● **Task statement**:
Lines from the top of the listing down to the one with "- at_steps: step", inclusive, are to be copied exactly.

[Task material — start]

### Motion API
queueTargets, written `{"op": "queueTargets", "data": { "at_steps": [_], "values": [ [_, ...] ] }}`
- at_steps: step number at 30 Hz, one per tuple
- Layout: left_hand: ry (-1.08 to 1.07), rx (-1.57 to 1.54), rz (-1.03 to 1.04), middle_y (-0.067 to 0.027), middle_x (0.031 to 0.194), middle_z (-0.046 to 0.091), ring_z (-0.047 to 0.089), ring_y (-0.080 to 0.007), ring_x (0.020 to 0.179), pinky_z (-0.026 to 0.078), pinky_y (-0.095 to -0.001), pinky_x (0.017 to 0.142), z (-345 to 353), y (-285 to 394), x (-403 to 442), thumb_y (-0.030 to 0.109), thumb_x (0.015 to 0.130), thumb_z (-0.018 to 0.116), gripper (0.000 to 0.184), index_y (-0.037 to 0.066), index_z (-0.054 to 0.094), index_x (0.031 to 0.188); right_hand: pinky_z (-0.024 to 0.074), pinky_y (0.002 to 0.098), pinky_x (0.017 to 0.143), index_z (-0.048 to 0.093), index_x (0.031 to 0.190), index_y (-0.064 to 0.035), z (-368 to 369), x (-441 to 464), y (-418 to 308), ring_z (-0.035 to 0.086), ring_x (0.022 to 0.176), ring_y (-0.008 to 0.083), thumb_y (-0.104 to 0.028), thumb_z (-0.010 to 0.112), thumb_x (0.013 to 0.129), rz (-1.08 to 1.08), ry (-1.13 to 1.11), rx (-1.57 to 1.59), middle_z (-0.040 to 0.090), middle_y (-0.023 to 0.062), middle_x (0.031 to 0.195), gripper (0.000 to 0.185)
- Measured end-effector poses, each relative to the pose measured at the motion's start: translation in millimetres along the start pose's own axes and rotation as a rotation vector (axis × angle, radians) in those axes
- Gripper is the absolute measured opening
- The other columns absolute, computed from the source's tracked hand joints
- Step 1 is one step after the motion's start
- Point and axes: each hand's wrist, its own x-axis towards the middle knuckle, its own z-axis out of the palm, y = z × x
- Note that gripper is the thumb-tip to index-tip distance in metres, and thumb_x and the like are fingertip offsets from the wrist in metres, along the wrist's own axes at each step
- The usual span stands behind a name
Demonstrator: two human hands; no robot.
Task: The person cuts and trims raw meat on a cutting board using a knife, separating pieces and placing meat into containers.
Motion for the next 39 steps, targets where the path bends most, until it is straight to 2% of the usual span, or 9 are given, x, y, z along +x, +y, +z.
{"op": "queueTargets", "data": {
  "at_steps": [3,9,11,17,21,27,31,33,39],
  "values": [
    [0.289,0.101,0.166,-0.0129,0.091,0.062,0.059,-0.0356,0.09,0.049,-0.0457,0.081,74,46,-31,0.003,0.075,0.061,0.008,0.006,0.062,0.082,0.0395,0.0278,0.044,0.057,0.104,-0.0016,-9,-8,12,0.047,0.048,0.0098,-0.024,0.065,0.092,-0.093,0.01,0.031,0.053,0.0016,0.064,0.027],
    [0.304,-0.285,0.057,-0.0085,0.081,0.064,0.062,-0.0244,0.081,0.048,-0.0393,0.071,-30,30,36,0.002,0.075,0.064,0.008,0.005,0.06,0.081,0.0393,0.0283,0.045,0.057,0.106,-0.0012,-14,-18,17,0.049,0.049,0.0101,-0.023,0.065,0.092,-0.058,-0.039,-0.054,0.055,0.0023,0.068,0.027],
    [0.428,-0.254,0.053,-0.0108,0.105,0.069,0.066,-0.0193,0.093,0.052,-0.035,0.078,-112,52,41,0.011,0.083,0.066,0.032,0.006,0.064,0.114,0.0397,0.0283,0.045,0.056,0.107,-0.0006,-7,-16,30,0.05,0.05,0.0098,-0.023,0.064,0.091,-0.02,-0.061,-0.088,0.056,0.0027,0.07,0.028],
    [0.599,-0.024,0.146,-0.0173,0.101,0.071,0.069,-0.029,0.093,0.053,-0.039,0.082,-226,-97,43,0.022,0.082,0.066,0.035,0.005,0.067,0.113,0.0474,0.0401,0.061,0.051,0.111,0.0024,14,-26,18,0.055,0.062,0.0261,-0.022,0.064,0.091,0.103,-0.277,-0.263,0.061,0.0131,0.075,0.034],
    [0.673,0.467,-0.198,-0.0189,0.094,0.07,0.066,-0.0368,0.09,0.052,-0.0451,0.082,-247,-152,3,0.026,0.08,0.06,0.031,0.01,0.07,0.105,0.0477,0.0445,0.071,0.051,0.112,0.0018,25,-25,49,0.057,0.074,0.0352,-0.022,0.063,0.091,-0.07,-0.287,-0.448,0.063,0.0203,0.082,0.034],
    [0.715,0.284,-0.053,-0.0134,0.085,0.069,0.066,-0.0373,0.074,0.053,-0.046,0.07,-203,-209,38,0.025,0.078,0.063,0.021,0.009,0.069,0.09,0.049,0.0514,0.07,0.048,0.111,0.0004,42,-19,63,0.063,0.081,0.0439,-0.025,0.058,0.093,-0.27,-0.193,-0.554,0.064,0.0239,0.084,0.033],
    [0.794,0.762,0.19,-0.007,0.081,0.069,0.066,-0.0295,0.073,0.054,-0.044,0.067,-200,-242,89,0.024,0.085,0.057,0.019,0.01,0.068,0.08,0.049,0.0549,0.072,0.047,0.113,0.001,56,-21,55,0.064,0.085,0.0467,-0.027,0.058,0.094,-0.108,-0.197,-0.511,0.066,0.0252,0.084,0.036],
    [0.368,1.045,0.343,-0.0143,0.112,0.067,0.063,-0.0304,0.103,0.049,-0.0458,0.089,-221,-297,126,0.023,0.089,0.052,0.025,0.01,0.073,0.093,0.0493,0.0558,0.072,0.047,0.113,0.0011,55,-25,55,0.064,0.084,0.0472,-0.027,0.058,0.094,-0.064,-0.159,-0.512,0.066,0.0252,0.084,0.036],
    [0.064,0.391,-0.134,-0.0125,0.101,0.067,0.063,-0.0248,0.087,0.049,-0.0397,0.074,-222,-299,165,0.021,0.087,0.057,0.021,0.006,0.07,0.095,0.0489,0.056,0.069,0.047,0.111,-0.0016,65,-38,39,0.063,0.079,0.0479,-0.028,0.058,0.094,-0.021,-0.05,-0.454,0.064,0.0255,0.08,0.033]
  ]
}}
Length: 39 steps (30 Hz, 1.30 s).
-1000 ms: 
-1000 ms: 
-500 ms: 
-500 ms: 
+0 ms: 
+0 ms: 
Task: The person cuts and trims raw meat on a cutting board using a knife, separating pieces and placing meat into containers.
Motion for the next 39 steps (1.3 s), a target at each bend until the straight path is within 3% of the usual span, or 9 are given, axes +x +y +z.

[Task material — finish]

● **Written answer**:
### Motion API
queueTargets, written `{"op": "queueTargets", "data": { "at_steps": [_], "values": [ [_, ...] ] }}`
- at_steps: step number at 30 Hz, one per tuple

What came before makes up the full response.